Computer-Use Agent Memory: How to Search Screens, Tools, and UI State

Why Computer-Use Agents Need Searchable Memory

Computer-use agents operate through a loop:

1. Observe the screen. 2. Choose an action. 3. Click, type, scroll, or call a tool. 4. Observe the new screen. 5. Decide what changed.

That loop creates a rich trace, but most systems store it as logs and screenshots. Logs capture actions but miss visual state. Screenshots capture pixels but are hard to search. Browser events capture URLs but not intent. Tool outputs capture results but not whether the agent used them correctly.

If the agent fails, the debugging question is rarely "what did the model say?" It is:

Which screen state caused the bad action?

Did the expected button exist before the click?

Was the agent looking at stale context?

Did a tool result contradict the visible UI?

Has this failure happened before in a similar workflow?

Which prior run contains the closest successful state?

Those are retrieval questions over unstructured agent traces. A computer-use memory system turns every step into searchable evidence.

The hard gate for this topic is direct: searchable computer-use memory helps AI agents see screens, inspect UI state, and search unstructured task traces.

The Core Architecture

Treat each agent step as an observation packet.

computer-use run
  -> state transition
  -> observation packet
  -> multimodal indexes
  -> bounded retrieval tool
  -> evidence for the next agent step

An observation packet is not just a screenshot.
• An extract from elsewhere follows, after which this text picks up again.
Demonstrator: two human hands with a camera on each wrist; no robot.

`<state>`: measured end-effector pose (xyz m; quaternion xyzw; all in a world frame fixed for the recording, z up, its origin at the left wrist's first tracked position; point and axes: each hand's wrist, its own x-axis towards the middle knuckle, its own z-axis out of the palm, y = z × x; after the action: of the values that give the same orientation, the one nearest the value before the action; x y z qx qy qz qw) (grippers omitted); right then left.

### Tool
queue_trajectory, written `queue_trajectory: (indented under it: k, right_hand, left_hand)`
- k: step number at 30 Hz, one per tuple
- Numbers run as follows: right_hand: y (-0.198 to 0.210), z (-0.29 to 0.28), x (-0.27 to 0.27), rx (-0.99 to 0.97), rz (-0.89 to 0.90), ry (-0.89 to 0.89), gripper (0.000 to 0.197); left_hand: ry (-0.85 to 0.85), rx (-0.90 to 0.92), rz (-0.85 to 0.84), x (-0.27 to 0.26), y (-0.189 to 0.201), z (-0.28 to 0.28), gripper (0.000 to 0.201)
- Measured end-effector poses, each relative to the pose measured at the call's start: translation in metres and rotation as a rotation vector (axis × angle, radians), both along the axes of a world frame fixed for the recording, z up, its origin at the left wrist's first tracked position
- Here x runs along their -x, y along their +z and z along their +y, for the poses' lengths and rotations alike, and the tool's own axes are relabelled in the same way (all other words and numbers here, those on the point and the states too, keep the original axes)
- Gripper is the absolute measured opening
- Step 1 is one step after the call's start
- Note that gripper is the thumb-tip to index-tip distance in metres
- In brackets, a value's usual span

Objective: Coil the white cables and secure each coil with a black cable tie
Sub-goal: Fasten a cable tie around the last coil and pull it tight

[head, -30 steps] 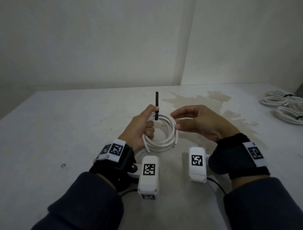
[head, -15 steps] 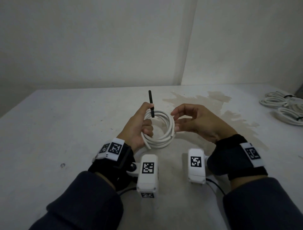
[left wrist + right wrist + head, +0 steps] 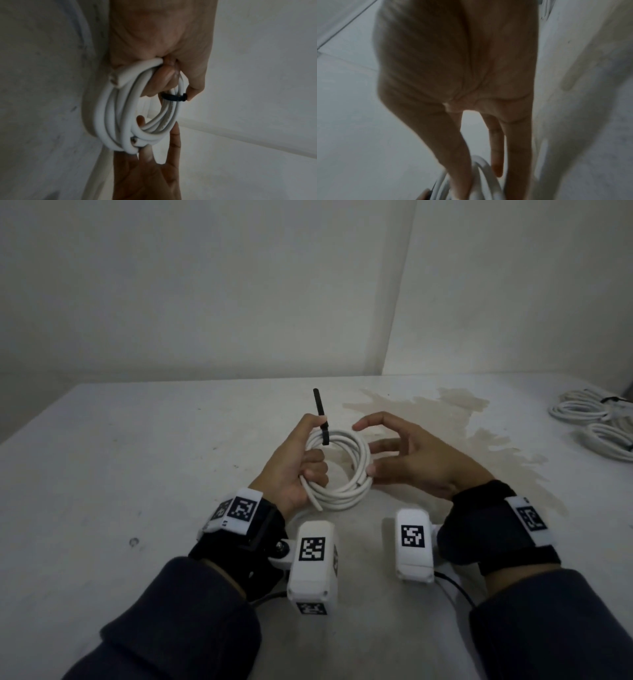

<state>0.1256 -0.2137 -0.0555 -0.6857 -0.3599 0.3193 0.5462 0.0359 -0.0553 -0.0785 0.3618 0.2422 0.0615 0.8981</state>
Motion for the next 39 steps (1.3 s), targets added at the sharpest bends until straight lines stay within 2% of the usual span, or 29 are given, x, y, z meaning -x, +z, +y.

It combines what the agent saw, what it did, what changed, and how to cite the evidence.

{
  "observation_id": "obs_run_42_step_08",
  "run_id": "run_42",
  "step": 8,
  "timestamp": "2026-06-06T15:20:11Z",
  "task": "reset account password",
  "environment": "browser",
  "source_uri": "s3://agent-runs/run_42/step_08.png",
  "url": "https://app.example.com/settings",
  "action_before": {
    "type": "click",
    "target": "Save",
    "x": 812,
    "y": 718
  },
  "visual_state": {
    "caption": "Settings page with password form and disabled save button",
    "ocr": ["Current password", "New password", "Save"],
    "ui_elements": [
      {"role": "button", "text": "Save", "bbox": [760, 690, 860, 735], "enabled": false}
    ]
  },
  "tool_outputs": [
    {"tool": "validate_password_policy", "result": "missing_special_character"}
  ],
  "provenance": {
    "screenshot_model": "Hcompany/Holo-3.1-4B",
    "ocr_model": "PaddleOCR-VL",
    "extractor_version": "2026-06-06"
  }
}

This packet gives future agents something concrete to retrieve. It can be searched by visible text, UI layout, action type, tool result, task, URL, or visual similarity.

Segment Runs by State Transitions

Document RAG chunks text. Video RAG chunks time. Computer-use memory chunks state transitions.

A state transition is the interval between one observation and the next:

screen_before + action + tool_output + screen_after

This is the useful retrieval unit because it preserves causality:

what was visible before the action

what action the agent chose

what tool or browser event executed

what changed on the screen

whether the result matched the intent

Store both single-state packets and transition packets.

Single-state packets answer:

"Find screens where the Save button was disabled."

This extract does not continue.